--- What the task requires ---
Report all lines in the records that hold the string "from".

Collected data
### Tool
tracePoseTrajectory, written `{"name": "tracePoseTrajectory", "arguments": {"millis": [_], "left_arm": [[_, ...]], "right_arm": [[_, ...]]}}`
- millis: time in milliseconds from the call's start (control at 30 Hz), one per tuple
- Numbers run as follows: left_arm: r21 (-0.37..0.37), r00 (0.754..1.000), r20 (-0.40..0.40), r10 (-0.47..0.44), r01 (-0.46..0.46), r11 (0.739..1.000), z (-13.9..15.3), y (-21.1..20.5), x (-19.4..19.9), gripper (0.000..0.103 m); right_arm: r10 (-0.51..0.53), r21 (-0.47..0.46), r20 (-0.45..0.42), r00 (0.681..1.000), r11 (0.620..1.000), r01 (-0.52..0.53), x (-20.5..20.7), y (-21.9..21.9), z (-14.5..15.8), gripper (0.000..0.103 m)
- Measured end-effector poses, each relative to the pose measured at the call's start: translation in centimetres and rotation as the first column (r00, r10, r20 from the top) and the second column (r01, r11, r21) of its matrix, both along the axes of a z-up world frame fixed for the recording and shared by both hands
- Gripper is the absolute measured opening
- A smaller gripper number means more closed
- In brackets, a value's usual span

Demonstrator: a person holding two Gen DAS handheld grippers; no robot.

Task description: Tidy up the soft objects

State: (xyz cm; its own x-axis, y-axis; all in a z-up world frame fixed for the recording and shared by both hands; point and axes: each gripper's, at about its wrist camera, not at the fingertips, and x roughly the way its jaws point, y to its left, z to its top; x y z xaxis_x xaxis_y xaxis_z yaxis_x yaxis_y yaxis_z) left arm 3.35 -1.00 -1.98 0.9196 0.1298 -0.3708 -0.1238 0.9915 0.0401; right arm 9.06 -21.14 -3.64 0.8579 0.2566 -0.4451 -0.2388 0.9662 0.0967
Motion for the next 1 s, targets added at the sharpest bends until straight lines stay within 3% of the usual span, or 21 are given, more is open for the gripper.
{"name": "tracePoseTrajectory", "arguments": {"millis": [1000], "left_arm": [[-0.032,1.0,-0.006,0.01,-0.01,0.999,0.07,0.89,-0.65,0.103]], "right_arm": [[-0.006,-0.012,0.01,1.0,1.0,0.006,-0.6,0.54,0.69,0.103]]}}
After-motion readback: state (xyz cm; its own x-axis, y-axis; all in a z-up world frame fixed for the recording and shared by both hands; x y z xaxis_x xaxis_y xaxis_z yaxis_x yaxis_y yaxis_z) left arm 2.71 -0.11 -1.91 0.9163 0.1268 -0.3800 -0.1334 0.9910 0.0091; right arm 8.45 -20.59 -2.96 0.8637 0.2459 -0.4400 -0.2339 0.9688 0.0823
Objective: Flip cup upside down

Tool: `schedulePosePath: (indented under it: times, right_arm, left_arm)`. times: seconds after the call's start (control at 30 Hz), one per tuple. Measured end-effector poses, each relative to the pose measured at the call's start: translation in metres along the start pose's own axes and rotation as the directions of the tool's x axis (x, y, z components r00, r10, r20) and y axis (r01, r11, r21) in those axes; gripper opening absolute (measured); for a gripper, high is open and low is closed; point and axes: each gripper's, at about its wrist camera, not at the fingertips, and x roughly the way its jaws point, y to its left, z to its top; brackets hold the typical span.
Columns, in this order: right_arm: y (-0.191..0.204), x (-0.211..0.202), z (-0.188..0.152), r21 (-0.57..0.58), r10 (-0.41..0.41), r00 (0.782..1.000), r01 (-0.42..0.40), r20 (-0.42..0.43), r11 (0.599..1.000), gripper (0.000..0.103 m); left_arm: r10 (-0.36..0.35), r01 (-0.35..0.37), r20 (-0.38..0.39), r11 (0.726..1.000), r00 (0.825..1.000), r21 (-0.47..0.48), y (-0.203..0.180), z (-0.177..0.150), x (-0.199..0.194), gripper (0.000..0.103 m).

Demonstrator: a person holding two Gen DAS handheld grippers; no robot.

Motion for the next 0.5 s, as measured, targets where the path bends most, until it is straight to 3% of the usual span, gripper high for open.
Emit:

--- Output for this exercise ---
- millis: time in milliseconds from the call's start (control at 30 Hz), one per tuple
- Measured end-effector poses, each relative to the pose measured at the call's start: translation in centimetres and rotation as the first column (r00, r10, r20 from the top) and the second column (r01, r11, r21) of its matrix, both along the axes of a z-up world frame fixed for the recording and shared by both hands

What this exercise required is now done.